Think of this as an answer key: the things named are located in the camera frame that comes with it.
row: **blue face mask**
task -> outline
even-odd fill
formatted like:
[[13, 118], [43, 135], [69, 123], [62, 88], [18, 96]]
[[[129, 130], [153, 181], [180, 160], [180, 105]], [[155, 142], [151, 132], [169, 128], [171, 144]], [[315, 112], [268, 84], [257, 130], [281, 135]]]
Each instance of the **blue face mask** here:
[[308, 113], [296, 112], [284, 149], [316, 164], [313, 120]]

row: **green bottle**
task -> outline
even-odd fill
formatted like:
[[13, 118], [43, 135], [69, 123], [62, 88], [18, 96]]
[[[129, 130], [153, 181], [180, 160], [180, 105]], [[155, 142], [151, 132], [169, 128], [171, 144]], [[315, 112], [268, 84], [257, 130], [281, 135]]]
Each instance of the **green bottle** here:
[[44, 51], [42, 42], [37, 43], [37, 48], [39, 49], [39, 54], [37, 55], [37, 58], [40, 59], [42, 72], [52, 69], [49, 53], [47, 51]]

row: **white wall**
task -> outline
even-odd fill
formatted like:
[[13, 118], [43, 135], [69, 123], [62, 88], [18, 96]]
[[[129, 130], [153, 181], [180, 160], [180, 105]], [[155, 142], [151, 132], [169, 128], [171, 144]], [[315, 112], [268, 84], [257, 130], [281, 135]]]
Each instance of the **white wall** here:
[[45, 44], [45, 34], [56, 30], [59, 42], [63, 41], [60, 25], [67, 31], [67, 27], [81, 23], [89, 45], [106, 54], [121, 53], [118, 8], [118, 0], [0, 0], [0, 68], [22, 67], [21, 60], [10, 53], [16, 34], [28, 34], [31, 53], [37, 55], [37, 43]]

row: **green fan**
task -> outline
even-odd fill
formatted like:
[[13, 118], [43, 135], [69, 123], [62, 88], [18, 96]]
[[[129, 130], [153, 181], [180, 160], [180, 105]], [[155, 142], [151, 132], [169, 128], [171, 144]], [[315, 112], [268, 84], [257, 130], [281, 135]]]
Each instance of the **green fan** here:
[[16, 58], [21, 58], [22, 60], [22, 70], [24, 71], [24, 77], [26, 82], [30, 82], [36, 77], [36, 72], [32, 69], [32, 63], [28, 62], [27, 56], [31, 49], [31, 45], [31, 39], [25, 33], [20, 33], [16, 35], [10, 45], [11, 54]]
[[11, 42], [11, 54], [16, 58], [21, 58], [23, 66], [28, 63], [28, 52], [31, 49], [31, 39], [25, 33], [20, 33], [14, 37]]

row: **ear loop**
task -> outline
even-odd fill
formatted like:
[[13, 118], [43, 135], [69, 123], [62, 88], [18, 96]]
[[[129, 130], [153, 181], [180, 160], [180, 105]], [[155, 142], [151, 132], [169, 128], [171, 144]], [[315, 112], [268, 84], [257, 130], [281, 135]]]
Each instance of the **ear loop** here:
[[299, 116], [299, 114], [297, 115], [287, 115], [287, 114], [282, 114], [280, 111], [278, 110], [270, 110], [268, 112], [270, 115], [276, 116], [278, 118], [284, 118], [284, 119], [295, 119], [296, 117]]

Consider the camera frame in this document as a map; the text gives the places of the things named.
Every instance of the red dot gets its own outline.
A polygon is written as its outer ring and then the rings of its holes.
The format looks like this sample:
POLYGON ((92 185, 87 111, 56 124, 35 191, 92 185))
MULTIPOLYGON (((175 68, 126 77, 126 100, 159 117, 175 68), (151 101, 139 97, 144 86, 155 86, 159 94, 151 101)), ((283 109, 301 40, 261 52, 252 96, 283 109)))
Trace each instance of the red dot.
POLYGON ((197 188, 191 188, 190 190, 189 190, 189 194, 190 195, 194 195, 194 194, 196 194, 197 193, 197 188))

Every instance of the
---
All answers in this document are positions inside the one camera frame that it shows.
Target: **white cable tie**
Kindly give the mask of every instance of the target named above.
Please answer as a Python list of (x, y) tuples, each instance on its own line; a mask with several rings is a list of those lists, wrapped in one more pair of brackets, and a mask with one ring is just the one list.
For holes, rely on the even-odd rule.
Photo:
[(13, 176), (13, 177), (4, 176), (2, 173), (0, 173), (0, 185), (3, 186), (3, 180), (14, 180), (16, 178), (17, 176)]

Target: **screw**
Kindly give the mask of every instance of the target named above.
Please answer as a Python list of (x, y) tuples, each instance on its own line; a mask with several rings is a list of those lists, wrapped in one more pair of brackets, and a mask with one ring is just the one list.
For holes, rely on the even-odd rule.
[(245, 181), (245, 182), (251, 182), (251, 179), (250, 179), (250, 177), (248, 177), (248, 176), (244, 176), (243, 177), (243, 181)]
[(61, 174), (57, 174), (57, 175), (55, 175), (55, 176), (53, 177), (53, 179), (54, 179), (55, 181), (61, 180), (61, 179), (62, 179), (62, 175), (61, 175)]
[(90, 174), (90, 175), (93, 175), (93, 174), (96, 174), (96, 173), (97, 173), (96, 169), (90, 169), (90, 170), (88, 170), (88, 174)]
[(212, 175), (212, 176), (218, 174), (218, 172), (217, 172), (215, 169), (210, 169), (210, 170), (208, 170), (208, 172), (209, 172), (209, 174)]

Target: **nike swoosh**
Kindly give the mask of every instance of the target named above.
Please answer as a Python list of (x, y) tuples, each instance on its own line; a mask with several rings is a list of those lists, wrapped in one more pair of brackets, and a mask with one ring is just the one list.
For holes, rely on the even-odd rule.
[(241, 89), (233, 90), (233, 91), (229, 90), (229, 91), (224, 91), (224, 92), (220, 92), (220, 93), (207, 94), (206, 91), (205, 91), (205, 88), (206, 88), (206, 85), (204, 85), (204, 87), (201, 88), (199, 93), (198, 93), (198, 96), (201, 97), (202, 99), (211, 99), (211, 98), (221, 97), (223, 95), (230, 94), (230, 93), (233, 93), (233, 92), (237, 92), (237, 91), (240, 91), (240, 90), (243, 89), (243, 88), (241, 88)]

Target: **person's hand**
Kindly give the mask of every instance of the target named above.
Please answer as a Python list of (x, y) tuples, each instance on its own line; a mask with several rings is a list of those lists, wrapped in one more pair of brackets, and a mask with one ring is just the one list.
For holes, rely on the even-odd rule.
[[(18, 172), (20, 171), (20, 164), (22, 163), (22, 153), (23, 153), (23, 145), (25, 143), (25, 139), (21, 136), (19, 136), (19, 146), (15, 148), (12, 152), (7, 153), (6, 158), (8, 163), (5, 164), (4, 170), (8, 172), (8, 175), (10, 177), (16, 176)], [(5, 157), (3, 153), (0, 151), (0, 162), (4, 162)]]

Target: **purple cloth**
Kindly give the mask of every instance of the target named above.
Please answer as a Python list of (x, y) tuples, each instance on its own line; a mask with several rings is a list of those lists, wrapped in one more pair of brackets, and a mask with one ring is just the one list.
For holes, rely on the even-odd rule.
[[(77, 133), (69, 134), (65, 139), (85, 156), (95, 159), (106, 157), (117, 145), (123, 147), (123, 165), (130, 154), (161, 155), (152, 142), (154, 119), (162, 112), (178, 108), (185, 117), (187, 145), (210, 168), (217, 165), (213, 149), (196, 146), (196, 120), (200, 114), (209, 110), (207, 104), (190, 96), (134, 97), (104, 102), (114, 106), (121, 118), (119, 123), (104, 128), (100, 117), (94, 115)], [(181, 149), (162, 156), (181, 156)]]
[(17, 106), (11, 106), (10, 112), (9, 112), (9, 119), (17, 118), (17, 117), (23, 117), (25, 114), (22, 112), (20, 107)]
---
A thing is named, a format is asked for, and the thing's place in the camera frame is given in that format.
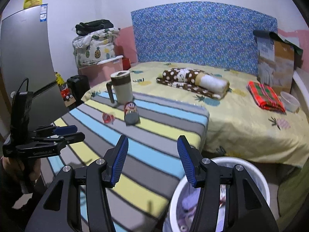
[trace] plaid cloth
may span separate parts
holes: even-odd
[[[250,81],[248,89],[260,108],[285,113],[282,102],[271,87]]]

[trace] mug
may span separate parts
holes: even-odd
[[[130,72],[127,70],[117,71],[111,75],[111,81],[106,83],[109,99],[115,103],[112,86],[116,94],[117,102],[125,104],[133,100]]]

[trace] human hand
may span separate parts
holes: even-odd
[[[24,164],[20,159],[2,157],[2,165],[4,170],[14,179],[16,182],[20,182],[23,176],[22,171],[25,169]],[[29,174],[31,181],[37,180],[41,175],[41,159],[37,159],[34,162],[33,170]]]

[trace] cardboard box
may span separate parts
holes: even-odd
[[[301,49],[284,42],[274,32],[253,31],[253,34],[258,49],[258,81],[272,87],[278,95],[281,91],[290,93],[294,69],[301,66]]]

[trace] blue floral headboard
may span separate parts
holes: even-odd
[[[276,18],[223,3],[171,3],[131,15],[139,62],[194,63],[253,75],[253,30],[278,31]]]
---
- [HOW TO COMPLETE THIS TASK]
Reproduce exactly, and with no other material, the lines between those holding "Consider the camera" and "POLYGON ((92 185, 87", inclusive.

- [ANSWER SPACE]
Consider the camera frame in this document as a map; the text gives the places of the things named.
Every instance of the red dot gets its own outline.
A polygon is written as its outer ring and then the rings of its holes.
The format looks like this sample:
POLYGON ((92 185, 87 111, 56 124, 35 191, 92 185))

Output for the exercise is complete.